Known for both the first 14th Amendment case and as one of the worst decisions upheld by the Supreme Court. It is clearly evident that there are many different reasons for the outcome of this case. Some say that it had political connections, that the Crescent-City Company was granted this monopoly because it was, “a group of politically-connected insiders” (Root, 2010). As I have evaluated this case throughout my research, it seems that The Constitution, along with the Bill of Rights are an adaptive or evolutionary set of rights that are up to the interpretation of the times in which they are presented.
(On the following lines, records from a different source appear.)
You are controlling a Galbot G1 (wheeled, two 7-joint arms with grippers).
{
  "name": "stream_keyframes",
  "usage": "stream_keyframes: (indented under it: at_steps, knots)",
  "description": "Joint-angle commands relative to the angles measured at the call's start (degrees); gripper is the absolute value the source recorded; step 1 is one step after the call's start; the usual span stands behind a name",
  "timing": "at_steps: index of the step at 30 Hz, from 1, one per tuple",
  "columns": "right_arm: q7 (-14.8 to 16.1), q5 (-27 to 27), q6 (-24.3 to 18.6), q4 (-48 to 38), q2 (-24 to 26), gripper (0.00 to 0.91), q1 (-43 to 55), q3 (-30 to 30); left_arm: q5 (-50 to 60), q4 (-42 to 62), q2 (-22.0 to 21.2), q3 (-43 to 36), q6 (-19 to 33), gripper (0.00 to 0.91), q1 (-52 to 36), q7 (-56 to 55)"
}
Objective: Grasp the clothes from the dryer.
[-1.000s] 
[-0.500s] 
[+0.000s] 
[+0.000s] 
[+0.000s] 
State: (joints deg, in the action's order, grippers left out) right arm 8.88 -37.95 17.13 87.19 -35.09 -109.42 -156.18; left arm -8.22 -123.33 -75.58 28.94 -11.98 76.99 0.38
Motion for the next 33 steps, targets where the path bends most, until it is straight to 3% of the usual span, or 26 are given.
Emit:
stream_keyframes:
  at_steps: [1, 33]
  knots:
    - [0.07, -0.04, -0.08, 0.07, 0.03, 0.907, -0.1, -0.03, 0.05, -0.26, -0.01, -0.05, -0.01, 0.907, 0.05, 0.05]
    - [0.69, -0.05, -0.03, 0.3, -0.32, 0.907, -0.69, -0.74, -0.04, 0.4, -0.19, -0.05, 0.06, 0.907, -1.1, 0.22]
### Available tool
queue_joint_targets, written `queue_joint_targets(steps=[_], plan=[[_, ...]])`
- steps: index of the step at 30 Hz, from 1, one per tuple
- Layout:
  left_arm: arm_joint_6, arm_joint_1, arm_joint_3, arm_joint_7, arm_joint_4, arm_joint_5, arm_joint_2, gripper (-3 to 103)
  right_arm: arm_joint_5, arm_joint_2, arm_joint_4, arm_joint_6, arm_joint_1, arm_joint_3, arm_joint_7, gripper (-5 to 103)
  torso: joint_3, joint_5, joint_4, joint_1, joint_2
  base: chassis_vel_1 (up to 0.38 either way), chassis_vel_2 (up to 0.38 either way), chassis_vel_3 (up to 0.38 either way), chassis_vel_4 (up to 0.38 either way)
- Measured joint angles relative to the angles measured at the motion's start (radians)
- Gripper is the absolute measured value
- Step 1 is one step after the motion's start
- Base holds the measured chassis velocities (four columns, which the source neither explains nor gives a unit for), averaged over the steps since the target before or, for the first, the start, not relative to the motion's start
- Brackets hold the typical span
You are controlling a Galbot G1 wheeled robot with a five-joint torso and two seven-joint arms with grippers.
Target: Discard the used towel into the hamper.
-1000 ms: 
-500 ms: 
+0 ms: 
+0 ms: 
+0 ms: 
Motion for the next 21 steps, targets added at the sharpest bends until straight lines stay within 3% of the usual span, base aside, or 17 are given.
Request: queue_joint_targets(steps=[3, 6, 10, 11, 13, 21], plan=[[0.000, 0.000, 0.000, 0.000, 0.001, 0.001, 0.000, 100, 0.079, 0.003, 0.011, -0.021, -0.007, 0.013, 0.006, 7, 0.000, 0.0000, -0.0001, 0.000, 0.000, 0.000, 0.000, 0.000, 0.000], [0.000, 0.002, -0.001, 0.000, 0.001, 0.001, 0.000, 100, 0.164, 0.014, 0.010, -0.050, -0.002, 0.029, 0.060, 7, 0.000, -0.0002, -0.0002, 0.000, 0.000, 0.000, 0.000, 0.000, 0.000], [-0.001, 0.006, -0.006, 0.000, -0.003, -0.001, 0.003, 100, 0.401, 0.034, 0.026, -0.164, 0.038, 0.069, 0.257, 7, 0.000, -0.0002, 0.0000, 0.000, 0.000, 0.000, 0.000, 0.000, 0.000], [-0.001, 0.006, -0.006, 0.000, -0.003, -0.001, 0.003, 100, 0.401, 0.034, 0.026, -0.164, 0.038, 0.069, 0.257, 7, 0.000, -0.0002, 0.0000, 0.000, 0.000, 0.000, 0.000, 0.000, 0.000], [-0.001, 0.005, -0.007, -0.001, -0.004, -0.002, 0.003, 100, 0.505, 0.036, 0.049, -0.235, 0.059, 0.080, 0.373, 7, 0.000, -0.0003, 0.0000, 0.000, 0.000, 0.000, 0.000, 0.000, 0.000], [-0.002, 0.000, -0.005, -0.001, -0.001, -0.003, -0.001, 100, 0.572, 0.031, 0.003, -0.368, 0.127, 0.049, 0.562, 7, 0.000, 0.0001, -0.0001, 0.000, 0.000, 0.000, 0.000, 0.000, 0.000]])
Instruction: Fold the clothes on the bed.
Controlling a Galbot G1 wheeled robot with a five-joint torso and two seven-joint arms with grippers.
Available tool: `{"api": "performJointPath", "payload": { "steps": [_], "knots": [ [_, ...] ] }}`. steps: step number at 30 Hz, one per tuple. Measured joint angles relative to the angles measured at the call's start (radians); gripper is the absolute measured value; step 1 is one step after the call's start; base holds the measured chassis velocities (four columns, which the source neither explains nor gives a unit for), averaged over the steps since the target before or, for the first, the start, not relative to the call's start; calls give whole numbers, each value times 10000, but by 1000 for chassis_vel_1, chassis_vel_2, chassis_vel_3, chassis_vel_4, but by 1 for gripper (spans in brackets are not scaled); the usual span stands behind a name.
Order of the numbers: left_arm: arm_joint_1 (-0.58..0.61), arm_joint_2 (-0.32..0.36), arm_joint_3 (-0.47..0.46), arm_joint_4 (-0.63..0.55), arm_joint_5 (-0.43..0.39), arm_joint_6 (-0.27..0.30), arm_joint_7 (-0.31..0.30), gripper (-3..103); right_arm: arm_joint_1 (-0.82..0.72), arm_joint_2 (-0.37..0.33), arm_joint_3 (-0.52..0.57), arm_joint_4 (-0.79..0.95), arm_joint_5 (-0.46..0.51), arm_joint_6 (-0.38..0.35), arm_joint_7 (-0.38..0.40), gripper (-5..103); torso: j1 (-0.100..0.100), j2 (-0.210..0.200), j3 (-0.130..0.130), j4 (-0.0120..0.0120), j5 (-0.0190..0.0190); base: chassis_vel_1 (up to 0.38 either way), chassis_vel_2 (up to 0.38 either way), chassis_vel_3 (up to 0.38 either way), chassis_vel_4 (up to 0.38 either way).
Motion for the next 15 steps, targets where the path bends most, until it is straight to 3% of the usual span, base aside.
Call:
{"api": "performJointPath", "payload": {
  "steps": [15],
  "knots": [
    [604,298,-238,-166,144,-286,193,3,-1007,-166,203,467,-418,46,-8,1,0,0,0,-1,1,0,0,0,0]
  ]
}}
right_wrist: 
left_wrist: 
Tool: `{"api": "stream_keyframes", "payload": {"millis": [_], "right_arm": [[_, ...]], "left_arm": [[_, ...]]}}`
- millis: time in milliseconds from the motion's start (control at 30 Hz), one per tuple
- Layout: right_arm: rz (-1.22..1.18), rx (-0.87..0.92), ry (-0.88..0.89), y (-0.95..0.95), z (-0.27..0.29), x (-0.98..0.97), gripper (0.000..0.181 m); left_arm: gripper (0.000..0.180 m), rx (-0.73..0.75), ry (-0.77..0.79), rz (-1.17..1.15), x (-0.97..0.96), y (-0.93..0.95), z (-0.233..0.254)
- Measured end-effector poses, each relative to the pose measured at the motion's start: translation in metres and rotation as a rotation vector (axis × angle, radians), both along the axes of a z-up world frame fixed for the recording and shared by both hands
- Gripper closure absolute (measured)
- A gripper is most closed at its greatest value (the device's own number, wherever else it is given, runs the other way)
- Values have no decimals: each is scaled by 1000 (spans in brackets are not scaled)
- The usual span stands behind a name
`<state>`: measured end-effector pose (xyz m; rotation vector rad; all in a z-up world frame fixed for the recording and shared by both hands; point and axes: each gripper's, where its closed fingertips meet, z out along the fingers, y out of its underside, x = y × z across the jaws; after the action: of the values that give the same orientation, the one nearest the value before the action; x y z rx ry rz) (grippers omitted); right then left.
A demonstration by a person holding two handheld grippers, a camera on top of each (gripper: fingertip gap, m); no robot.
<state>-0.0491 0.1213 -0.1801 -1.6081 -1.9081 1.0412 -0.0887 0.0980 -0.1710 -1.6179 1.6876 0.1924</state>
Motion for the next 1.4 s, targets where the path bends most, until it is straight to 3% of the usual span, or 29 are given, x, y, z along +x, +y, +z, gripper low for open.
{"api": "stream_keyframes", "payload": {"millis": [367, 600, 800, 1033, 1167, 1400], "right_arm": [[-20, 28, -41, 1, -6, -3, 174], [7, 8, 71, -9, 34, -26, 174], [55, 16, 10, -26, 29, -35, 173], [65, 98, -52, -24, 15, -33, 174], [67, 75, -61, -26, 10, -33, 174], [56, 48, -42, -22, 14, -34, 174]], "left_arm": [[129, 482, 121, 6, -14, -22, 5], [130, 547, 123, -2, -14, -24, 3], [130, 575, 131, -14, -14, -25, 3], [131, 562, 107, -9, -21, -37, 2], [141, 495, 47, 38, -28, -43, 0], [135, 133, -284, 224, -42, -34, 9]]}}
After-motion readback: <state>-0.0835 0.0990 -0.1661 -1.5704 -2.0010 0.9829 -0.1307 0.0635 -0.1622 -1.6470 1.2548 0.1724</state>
Therefore, decisions that are made could be greatly influenced based off of the ideologies of those who are in place of power at the time.
The decisions could have been made because of some political motives. Or just an interpretation of the era in which these decisions were made. In the slaughterhouse cases, it seems conceivable that because of the Reconstruction of the United States, and the implementation of these post Civil War Amendments, that the justices who upheld the decision had a very literal interpretation of the Amendments and that it pertained only to black slaves.
Thankfully though, as per those who were in dissent on the final decision it is clear that some of the Justices had a more diverse and open way of thinking to what the Amendments mean. It is nothing; as this Country continues to move forward, so do the values and morals of an ever-changing culture continue that continue to influence what is right or wrong, good or bad, acceptable or unacceptable. In the end, it comes down to being able be progressive thinking, continuing to find justice within the means of the adaptive nature of our Constitution; even though at times it will be at the sacrifice or misfortune of others.